## What the task asks
Only a slice of the listing below is wanted. Retype the lines from the one containing "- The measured" through the one containing "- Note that", exactly, both ends included.

## Data shown
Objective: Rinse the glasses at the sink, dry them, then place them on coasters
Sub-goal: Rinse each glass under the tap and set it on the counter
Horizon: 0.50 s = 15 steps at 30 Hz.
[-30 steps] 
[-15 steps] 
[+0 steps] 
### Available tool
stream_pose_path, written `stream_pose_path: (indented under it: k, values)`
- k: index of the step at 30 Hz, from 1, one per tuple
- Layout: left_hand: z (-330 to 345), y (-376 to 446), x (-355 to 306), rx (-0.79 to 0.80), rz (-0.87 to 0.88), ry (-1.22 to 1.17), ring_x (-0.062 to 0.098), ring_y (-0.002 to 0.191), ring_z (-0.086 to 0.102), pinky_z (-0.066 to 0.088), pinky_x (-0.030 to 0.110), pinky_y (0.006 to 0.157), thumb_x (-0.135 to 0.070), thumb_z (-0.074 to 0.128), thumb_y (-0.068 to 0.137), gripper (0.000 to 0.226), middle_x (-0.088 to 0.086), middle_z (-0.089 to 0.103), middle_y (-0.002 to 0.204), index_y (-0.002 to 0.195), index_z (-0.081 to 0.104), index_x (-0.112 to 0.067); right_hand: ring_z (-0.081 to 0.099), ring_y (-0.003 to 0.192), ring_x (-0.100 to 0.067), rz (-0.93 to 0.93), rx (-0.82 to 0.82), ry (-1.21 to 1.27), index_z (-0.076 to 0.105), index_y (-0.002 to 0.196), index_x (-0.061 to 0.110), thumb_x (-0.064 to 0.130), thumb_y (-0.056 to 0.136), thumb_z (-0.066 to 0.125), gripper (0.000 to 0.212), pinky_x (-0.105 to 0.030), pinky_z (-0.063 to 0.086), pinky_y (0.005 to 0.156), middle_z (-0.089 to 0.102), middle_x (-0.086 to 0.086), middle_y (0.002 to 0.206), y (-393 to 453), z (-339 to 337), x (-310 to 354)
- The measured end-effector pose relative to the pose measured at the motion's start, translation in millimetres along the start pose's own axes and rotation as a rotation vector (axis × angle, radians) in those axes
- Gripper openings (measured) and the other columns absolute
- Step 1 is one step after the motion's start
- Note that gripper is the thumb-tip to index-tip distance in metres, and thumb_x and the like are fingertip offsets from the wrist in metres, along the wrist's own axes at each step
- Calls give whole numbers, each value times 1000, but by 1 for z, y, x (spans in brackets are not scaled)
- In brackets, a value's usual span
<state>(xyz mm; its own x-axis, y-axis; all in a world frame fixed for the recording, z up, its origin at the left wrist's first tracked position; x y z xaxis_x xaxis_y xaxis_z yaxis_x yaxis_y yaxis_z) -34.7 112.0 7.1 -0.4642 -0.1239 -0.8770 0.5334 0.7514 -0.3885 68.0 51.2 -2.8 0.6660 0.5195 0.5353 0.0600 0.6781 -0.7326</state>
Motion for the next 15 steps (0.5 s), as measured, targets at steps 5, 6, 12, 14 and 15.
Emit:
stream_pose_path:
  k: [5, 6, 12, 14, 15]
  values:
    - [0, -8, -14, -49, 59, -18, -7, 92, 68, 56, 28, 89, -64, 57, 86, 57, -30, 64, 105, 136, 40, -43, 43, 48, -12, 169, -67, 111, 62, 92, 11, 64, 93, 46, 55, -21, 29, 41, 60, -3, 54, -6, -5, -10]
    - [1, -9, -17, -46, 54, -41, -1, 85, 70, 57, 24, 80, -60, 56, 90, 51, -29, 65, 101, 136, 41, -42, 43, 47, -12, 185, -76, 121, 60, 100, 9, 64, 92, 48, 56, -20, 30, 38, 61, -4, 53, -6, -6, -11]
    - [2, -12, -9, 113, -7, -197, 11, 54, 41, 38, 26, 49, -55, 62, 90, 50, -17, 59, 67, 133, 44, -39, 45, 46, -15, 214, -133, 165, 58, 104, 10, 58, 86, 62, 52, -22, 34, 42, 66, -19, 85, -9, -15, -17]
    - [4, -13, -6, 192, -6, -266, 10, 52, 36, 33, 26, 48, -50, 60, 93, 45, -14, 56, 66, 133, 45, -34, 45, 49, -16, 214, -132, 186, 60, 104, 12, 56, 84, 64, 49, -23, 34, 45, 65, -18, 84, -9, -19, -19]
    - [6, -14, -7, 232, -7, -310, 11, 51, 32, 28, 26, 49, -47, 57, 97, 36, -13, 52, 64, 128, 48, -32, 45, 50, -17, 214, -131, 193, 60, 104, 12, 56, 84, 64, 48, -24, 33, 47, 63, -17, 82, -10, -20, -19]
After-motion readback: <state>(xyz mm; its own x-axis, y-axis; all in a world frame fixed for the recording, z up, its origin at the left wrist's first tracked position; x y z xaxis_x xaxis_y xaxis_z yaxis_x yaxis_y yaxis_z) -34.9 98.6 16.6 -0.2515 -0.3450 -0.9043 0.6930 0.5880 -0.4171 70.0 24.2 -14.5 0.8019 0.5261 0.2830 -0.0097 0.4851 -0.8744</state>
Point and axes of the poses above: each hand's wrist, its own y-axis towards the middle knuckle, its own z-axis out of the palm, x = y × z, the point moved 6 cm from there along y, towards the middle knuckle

## Answer box
- The measured end-effector pose relative to the pose measured at the motion's start, translation in millimetres along the start pose's own axes and rotation as a rotation vector (axis × angle, radians) in those axes
- Gripper openings (measured) and the other columns absolute
- Step 1 is one step after the motion's start
- Note that gripper is the thumb-tip to index-tip distance in metres, and thumb_x and the like are fingertip offsets from the wrist in metres, along the wrist's own axes at each step

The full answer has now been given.